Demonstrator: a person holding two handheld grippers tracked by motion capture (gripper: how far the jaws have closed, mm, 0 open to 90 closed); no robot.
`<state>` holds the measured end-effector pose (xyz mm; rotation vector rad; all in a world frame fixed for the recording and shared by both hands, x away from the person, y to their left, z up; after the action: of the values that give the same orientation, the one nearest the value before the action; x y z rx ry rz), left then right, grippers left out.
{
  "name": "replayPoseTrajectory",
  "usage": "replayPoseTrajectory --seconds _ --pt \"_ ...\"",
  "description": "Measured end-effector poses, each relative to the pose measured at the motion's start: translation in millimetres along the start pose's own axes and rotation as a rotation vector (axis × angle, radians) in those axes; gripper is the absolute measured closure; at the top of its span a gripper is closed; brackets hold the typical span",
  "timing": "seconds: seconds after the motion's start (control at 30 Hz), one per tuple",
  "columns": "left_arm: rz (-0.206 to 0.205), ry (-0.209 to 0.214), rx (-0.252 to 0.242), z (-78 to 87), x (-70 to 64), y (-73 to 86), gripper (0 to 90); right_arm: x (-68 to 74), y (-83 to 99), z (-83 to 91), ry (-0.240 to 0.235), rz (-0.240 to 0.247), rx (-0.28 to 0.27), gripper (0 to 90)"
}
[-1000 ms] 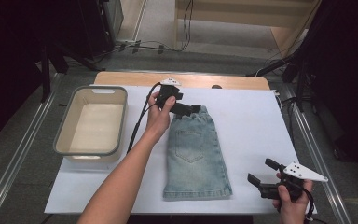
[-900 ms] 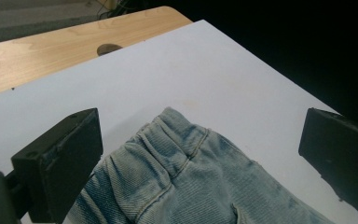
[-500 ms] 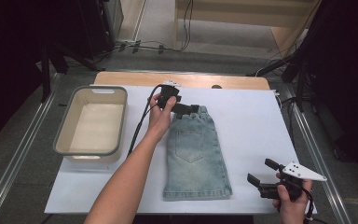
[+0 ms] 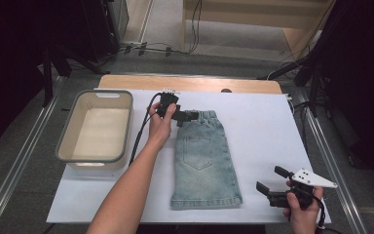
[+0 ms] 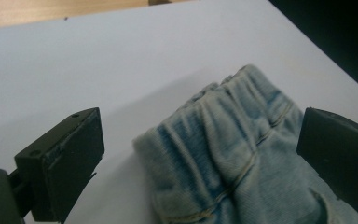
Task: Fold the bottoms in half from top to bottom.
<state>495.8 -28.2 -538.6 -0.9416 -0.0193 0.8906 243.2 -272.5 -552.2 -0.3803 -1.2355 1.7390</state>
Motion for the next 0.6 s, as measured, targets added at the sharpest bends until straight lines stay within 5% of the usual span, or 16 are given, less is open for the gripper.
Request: replayPoseTrajectory --seconds 0.27,0.6 --pt "0.087 -0.007 0.029 0.1 14.4 14.4 7.9 4.8 1.4 -4.0 -0.013 0.008 0.013 0.0" --pt "0.108 0.032 0.111 -6.3 9.5 33.6 24.0 12.1 -2.6 -14.8 -0.031 -0.012 0.012 0.0"
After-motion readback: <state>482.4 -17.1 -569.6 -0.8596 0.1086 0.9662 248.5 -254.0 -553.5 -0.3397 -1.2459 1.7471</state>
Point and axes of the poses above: each handheld gripper's, and its own axes: z roughly backward along the jaws, y roughly out of its underside, x roughly to its left, the point moved 10 cm from there along -z, roughly forward along the jaws, and after that the axes turned 2 degrees about -y, right-handed, at the moved point
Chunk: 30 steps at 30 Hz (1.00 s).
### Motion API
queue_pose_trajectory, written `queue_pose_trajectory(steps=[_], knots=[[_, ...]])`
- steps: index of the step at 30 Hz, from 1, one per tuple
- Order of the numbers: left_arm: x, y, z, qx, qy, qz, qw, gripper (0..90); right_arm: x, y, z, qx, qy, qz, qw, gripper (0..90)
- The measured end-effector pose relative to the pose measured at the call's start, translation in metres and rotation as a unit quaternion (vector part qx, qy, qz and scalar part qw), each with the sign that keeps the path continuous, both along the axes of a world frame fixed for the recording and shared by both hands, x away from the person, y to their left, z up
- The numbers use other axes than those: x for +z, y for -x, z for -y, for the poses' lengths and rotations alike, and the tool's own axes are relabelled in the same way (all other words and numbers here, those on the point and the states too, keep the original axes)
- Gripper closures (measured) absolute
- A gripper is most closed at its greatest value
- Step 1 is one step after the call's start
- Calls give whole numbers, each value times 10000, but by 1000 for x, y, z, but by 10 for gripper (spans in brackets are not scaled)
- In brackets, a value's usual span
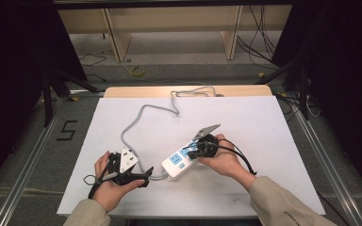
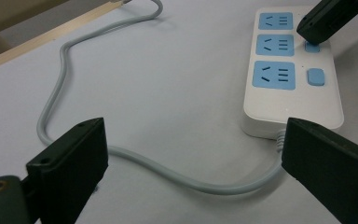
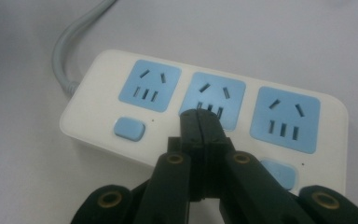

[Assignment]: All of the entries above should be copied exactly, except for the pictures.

[Task result]:
Demonstrator: a person holding two handheld grippers tracked by motion capture (gripper: how far the jaws have closed, mm, 0 open to 90 closed); no robot.
`<state>` holds the measured end-effector pose (xyz mm; rotation vector rad; all in a world frame fixed for the recording and shared by both hands, x away from the person, y to their left, z up; after the action: of the values that give the same orientation, the one nearest the value before the action; x y z rx ry rz), left then right, grippers left out.
{
  "name": "replayPoseTrajectory",
  "usage": "replayPoseTrajectory --seconds _ --pt \"_ ...\"",
  "description": "Measured end-effector poses, each relative to the pose measured at the motion's start: translation in millimetres along the start pose's own axes and rotation as a rotation vector (axis × angle, radians) in those axes; gripper is the absolute measured closure; at the top of its span a gripper is closed; brackets hold the typical span",
  "timing": "seconds: seconds after the motion's start (control at 30 Hz), one per tuple",
  "columns": "left_arm: rz (-0.206 to 0.205), ry (-0.209 to 0.214), rx (-0.252 to 0.242), z (-78 to 87), x (-70 to 64), y (-73 to 86), gripper (0 to 90); right_arm: x (-68 to 74), y (-83 to 99), z (-83 to 91), ry (-0.240 to 0.235), rz (-0.240 to 0.247), rx (-0.28 to 0.27), gripper (0 to 90)"
}
[-1000 ms] 
[-900 ms] 
[-500 ms] 
[+0 ms] 
[+0 ms] 
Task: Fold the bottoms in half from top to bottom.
<state>495.8 -28.2 -538.6 -0.9416 -0.0193 0.8906 243.2 -272.5 -552.2 -0.3803 -1.2355 1.7390</state>
Motion for the next 0.6 s, as measured, targets added at the sharpest bends until straight lines stay within 5% of the usual span, or 16 are given, less is open for the gripper.
Request: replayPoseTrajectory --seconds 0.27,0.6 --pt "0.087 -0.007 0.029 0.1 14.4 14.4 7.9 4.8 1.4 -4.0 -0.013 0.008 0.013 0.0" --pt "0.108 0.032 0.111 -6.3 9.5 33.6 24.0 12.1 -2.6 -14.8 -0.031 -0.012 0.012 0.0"
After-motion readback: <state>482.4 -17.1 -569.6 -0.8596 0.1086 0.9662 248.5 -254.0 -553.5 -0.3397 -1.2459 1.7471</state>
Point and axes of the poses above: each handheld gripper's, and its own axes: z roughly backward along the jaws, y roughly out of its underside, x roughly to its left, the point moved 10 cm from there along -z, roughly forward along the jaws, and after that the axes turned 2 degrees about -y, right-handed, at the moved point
Chunk: 30 steps at 30 Hz (1.00 s).
### Motion API
queue_pose_trajectory, written `queue_pose_trajectory(steps=[_], knots=[[_, ...]])`
- steps: index of the step at 30 Hz, from 1, one per tuple
- Order of the numbers: left_arm: x, y, z, qx, qy, qz, qw, gripper (0..90); right_arm: x, y, z, qx, qy, qz, qw, gripper (0..90)
- The measured end-effector pose relative to the pose measured at the call's start, translation in metres and rotation as a unit quaternion (vector part qx, qy, qz and scalar part qw), each with the sign that keeps the path continuous, both along the axes of a world frame fixed for the recording and shared by both hands, x away from the person, y to their left, z up
- The numbers use other axes than those: x for +z, y for -x, z for -y, for the poses' lengths and rotations alike, and the tool's own axes are relabelled in the same way (all other words and numbers here, those on the point and the states too, keep the original axes)
- Gripper closures (measured) absolute
- A gripper is most closed at its greatest value
- Step 1 is one step after the call's start
- Calls give whole numbers, each value times 10000, but by 1000 for x, y, z, but by 10 for gripper (spans in brackets are not scaled)
- In brackets, a value's usual span

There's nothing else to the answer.